**EXERCISE DESCRIPTION**
Show the lines below where "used" occurs.

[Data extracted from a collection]

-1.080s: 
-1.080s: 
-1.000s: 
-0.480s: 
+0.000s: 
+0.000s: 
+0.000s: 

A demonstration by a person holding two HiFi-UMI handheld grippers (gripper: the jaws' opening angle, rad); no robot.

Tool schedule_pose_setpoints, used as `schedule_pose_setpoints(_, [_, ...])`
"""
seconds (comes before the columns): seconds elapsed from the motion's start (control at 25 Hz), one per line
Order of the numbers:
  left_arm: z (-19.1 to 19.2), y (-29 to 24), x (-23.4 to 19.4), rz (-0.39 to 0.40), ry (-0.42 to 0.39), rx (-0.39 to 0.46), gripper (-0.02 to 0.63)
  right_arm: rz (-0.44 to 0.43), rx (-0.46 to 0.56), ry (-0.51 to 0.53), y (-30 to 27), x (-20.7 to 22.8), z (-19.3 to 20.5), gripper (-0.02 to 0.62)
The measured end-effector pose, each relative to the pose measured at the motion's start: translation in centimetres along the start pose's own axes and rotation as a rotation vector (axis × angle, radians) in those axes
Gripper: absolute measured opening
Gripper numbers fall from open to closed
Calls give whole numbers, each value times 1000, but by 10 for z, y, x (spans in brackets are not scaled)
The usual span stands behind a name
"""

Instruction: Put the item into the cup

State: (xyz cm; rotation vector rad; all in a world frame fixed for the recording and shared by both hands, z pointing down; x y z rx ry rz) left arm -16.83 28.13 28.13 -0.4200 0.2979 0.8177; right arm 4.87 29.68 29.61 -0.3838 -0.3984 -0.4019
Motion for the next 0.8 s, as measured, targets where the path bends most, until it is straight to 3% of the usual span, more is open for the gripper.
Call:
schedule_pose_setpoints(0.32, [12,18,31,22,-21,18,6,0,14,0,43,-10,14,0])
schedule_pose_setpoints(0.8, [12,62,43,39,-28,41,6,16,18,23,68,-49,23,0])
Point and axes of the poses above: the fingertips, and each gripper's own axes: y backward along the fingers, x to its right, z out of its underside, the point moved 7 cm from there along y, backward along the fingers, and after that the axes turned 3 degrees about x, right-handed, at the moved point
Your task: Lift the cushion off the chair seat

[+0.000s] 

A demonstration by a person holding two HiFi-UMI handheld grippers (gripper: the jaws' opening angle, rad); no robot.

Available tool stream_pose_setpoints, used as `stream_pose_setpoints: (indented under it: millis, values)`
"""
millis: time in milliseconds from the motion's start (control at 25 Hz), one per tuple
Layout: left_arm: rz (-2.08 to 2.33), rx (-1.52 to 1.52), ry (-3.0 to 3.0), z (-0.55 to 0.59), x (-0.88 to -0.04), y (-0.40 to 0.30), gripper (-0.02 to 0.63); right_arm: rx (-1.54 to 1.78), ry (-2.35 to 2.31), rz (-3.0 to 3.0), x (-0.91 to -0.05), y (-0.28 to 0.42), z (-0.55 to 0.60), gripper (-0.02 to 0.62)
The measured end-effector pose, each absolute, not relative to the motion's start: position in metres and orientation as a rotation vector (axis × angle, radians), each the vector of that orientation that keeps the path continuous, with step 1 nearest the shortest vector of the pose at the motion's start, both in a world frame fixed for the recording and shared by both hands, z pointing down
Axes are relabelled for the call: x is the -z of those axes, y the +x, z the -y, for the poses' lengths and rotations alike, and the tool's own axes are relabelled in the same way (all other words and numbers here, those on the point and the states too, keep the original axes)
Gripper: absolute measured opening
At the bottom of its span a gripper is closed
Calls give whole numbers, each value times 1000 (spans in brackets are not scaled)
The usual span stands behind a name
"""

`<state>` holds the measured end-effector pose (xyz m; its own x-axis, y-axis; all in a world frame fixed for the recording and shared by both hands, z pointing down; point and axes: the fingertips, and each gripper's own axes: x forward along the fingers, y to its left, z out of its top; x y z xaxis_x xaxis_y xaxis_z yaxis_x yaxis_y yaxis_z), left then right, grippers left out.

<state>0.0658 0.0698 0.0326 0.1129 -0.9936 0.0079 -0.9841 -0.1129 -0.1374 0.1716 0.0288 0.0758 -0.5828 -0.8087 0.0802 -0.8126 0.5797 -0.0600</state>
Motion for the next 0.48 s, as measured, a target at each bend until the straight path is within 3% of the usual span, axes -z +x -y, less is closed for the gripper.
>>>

**ANSWER BOX**
Tool schedule_pose_setpoints, used as `schedule_pose_setpoints(_, [_, ...])`
Available tool stream_pose_setpoints, used as `stream_pose_setpoints: (indented under it: millis, values)`

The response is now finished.